The singular truth is… I really can't cook. I can't even make coffee. My parents are great cooks. My Husband is a world class cook. I've worked in restaurants most of my life. I am afraid that there is the very real possibility that cooking is an innate trait, like painting, singing or dancing. You can practice, study & improve, but either you got it, or, you ain't, & I ain't got it.
I gave it a try every once 35 years ago, there was the still talked about culinary creation- Steve's Pineapple & Pea Salad that was my offering at a pot luck. So very inventive. After the stinging slight about my kitchen skills, I challenged myself to learn to do a few basics. I got out my mother's copy of the Fanny Farmer Cookbook, & I went to work on a new Stephen: The Proficient Cook. After 3 weeks of trying out my offerings, my Husband, my strays & my friends asked me to stop trying to provide the occasional meal. They had an intervention, & they implored me to stop cooking. This really happened.

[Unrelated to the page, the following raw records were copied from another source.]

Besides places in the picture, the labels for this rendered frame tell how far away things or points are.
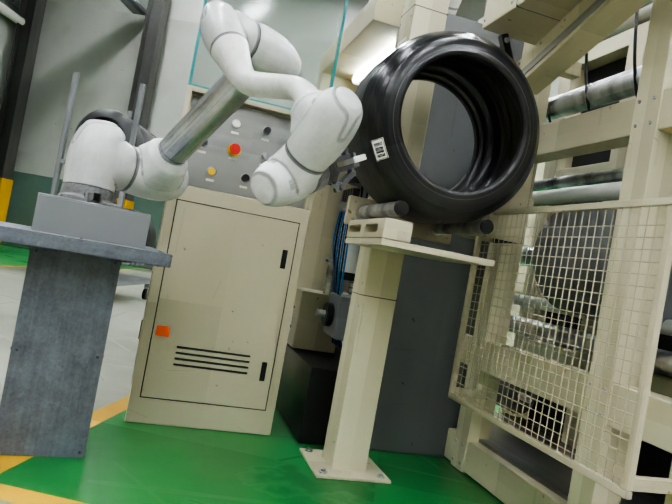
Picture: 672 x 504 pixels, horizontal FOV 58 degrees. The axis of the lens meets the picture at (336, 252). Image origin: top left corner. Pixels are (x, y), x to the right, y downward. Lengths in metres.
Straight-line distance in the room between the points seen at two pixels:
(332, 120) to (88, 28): 12.33
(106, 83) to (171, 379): 10.84
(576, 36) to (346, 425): 1.47
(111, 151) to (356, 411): 1.18
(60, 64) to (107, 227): 11.61
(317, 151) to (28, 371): 1.14
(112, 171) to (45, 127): 11.28
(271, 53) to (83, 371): 1.08
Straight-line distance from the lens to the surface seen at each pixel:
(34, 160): 13.27
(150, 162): 2.05
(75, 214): 1.93
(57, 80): 13.40
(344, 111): 1.21
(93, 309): 1.95
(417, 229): 2.14
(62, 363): 1.98
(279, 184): 1.25
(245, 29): 1.71
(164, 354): 2.37
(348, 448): 2.21
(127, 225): 1.93
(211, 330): 2.36
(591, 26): 2.09
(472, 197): 1.84
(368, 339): 2.14
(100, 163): 2.00
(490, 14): 2.35
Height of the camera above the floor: 0.70
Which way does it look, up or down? 1 degrees up
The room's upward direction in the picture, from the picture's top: 10 degrees clockwise

While editing a stack of magazines yesterday, I inexplicitly began to rip out pages of appealing recipes. The Husband’s pained expression might have told me all I needed to know, yet I still announced: “Now that I am a Stay-At-Home Mom, it is only right that I start to make dinner. You shouldn’t have to work at your shop all day & return home only to cook. I mean, how difficult can it be?”

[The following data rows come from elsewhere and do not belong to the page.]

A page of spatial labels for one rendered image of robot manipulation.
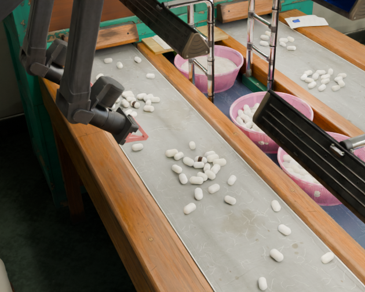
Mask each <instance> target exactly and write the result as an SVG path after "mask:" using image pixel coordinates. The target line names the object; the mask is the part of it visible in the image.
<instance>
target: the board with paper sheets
mask: <svg viewBox="0 0 365 292"><path fill-rule="evenodd" d="M196 29H198V30H199V31H200V32H201V33H203V34H204V35H205V36H207V25H205V26H201V27H196ZM224 39H228V36H227V35H226V34H225V33H223V32H222V31H220V30H219V29H218V28H216V27H215V26H214V41H220V40H224ZM141 41H142V43H143V44H144V45H145V46H146V47H147V48H148V49H149V50H150V51H151V52H152V53H153V54H154V55H156V54H161V53H166V52H171V51H174V50H173V49H172V48H171V49H164V48H163V47H161V45H160V44H158V43H157V42H156V41H155V40H154V39H152V37H149V38H144V39H141Z"/></svg>
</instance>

I chose a simple rustic meal for my first stab at the one aspect of the domestic arts that I have not mastered: Oven Roasted Roma Tomatoes with Mediterranean Herbs on Whole Grain Spaghetti & Chevre. I looked up how to oven roast tomatoes on that Internet thingy & the advice was decidedly divergent. I chose slow roasting at a lower temperature because the site- Cooking Tips For Stupid Steve claimed: “roasting at 175 degrees for 6 hours makes for perfect tomatoes & gives your house that delicious aroma.”
I placed halved Romas on a lined cookie sheet, drizzled them with extra-virgin olive oil, balsamic oil, a dash of Pinot Grigio, salt & pepper & rosemary, placing them in the oven at noon.
When The Husband returned home, I set the pasta water a boil, & proudly opened the oven door for the Husband’s sneak peek at my culinary creation. Inside sat 12 tiny blackened, shriveled things surrounded by pools of oil. If I were to have guessed, I would have identified them as Cajun-style Dog Turds.
The Husband, despite have worked all day & arriving home on his bicycle having been promised a dinner, saved the evening.
The Husband: “Here’s what we are going to do. We are going to toss these cherry tomatoes in a pan with some olive oil & S&P until they burst. Spaghetti tends to stick together, so let’s use fettuccini.”
Stephen: “Show me how, step by step. How much pasta do you put in?”
The Husband (patiently): “The package says 8 servings, so toss ¼ of the box in the boiling water. Add a big pinch of sea salt.Stir so that the noodles don’t stick together.”
Stephen: “How do you know when they are done?”
The Husband (deliberately): “You taste a noodle… they should be just on the edge of chewy… al dente.” Now, add a nice chunk of butter to the cherry toms to make a yummy brown-butter sauce.”
Stephen: “I like butter.”
The Husband: “Test a noodle. Ready? Transfer the pasta to the colander in the sink, run some cold water near it, not on it, so you don’t get a face of steam. Drain the water from the Fettuccini. Just toss those noodles in the pan with the tomatoes & stir up. Now, chiffonade the basil."
Stephen: “Chifonade? Isn’t that the piece of furniture that Mayella Ewell claims she asked Tom Robinson to break up in To Kill A Mockingbird?”
The Husband: “That is a chifforobe. It is like a kind of movable closet. Stack your basil leaves about ten deep & use the scissors to cut them in to small shreds”
Stephen: “I have been out of the chiffarobe for 45 years…”
The Husband: “Put your pasta & cherry tomatoes in browned-butter sauce in the bowls, & sprinkle your basil on top & add your chevre.”
Stephen: “Oops… I purchased feta.”
The Husband: “How do you get through a day? Really? OK, crumble the feta on top (chevre would have been better) & we have dinner! Simple.”
Stephen: “Simple for you… did you take note that I sort of pulled a Tom Sawyer on you?”
The Husband: “Let’s eat.”
The lesson learned? Check your Roma tomatoes throughout the roasting time & don’t drink too much of the marinade & trick someone into making the meal by earnestly seeming like you are interested in the process.